THE TASK: Could you report every line from the entries that includes the word "kindly"?

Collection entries
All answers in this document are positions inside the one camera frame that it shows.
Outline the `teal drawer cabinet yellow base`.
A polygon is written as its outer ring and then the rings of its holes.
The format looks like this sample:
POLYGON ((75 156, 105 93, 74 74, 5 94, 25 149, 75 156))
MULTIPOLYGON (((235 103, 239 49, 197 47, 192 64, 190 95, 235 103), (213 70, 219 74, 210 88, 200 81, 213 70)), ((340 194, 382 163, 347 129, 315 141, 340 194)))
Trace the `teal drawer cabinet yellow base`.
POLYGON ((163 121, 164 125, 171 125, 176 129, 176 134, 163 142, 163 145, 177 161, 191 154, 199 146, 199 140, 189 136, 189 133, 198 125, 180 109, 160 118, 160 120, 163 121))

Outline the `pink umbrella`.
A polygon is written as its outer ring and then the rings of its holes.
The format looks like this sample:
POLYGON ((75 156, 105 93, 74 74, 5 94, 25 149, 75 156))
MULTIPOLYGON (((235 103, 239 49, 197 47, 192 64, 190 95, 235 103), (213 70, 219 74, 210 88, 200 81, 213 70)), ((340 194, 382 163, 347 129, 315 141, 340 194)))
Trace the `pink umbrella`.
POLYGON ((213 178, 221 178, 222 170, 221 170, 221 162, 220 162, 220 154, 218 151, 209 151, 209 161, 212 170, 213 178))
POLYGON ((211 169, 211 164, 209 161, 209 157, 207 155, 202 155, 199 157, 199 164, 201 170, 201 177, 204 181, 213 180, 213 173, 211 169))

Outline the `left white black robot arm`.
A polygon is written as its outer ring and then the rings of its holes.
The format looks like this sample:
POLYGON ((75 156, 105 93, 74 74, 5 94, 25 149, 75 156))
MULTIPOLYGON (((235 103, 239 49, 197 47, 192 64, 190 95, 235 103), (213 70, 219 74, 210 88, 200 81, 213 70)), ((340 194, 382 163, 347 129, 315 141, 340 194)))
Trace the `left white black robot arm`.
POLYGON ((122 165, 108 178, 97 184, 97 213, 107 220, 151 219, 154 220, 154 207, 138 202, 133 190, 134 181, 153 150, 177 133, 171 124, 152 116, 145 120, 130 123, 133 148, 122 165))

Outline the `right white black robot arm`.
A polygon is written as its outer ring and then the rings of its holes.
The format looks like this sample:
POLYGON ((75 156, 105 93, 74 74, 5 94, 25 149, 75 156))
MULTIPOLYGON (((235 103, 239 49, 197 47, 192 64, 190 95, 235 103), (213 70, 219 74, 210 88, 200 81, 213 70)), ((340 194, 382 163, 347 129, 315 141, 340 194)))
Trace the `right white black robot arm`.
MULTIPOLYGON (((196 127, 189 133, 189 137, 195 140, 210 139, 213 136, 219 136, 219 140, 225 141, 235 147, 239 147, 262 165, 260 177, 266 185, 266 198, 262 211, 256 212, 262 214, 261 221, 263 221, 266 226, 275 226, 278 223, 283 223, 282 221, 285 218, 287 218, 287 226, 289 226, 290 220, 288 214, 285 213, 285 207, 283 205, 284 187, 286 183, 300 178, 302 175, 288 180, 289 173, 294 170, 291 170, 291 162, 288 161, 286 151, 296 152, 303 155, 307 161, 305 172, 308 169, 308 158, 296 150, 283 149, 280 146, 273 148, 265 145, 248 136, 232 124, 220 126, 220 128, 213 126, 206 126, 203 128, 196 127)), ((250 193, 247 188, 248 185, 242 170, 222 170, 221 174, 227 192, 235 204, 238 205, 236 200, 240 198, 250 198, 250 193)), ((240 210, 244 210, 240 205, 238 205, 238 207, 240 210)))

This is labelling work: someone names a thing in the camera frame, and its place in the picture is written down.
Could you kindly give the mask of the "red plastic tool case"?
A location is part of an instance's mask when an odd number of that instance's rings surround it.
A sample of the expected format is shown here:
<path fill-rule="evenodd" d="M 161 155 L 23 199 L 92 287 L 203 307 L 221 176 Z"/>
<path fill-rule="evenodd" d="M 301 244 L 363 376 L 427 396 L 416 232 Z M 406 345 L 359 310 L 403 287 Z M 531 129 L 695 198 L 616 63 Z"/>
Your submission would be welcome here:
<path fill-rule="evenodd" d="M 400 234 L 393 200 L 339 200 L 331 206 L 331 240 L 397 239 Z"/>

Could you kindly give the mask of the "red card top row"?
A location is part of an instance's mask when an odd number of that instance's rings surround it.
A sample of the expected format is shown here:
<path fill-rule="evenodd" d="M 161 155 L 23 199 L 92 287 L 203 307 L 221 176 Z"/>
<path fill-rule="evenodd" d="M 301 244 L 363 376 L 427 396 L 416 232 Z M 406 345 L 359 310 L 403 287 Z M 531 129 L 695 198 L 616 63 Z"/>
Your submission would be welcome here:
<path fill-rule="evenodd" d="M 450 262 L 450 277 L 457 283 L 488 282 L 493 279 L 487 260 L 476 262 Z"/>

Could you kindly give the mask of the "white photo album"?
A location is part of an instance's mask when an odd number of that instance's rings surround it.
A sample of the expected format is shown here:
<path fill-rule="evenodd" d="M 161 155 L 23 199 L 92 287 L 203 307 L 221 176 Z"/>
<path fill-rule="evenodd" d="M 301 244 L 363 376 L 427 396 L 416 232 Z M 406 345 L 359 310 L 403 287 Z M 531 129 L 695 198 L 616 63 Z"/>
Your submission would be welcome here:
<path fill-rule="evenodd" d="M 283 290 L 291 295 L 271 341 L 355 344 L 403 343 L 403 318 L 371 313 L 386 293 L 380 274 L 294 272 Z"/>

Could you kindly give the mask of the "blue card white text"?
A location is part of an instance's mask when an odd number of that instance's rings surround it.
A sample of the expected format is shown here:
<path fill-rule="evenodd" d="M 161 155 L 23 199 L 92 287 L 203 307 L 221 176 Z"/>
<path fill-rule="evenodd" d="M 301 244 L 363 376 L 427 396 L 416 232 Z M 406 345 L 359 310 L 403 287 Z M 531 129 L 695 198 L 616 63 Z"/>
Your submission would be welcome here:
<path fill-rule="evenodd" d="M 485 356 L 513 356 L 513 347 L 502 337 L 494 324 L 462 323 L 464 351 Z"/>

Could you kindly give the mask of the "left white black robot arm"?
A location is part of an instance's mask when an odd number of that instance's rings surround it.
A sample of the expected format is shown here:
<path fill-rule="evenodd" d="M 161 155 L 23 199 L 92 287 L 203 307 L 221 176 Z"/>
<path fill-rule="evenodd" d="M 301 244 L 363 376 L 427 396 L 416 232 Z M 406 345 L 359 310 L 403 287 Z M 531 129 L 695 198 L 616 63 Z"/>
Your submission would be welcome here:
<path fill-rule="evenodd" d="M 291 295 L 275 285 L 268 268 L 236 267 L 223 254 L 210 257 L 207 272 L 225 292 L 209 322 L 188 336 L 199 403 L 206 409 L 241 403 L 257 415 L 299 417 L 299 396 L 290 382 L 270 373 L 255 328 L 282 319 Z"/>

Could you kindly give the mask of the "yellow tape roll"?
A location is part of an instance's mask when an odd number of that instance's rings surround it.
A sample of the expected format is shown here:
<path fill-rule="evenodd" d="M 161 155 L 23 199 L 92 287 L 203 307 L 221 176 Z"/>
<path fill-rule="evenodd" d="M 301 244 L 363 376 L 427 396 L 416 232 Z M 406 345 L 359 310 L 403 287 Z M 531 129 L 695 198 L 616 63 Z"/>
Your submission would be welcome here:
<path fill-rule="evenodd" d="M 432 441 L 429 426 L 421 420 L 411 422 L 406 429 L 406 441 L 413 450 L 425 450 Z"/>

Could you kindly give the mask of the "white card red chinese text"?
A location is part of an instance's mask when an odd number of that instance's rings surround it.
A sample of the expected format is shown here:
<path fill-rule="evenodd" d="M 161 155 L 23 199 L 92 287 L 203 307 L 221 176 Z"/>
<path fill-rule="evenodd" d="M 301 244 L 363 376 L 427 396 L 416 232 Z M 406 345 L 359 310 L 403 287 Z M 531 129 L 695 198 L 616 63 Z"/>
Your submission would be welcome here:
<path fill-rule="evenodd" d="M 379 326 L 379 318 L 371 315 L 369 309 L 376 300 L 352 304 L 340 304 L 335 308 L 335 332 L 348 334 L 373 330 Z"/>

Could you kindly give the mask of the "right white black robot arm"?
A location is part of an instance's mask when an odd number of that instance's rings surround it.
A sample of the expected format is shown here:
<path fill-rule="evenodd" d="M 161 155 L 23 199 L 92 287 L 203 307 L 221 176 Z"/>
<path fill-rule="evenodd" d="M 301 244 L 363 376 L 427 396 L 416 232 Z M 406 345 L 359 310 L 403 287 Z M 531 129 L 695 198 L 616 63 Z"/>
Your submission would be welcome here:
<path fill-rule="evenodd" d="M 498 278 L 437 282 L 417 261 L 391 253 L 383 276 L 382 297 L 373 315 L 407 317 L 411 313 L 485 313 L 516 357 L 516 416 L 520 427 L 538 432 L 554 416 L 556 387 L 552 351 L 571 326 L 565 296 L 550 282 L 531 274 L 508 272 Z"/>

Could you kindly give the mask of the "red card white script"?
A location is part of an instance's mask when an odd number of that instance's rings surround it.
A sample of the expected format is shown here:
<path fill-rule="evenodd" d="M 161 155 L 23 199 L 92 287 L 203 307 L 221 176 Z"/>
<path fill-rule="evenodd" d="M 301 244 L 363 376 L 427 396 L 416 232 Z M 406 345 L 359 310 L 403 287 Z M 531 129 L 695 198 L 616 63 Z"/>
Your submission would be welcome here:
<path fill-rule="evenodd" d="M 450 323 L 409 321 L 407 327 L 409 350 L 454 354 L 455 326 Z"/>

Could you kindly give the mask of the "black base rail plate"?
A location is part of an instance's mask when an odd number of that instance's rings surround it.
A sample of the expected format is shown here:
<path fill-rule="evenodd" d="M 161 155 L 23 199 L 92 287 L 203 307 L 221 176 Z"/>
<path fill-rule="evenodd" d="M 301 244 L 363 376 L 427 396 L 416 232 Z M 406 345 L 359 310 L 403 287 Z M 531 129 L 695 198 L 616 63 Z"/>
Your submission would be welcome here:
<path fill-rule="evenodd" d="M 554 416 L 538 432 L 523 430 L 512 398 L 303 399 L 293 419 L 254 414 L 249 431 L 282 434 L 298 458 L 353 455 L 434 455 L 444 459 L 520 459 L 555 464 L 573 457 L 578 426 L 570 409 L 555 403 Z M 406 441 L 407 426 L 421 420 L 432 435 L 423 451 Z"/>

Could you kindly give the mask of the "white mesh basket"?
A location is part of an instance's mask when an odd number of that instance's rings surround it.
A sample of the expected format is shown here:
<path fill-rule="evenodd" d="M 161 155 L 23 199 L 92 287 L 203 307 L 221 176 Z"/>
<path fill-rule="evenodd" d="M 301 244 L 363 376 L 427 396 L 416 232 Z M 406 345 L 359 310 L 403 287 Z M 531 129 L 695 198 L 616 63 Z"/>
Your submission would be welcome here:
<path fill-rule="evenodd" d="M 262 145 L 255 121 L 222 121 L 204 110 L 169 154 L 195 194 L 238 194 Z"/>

WRITTEN REPLY:
Could you kindly give the mask of the "red plastic tool case"?
Could you kindly give the mask of the "red card top row"?
Could you kindly give the mask of the "white photo album"?
Could you kindly give the mask of the "blue card white text"?
Could you kindly give the mask of the "left white black robot arm"?
Could you kindly give the mask of the "yellow tape roll"?
Could you kindly give the mask of the "white card red chinese text"?
Could you kindly give the mask of the "right white black robot arm"?
Could you kindly give the mask of the "red card white script"?
Could you kindly give the mask of the "black base rail plate"?
Could you kindly give the mask of the "white mesh basket"?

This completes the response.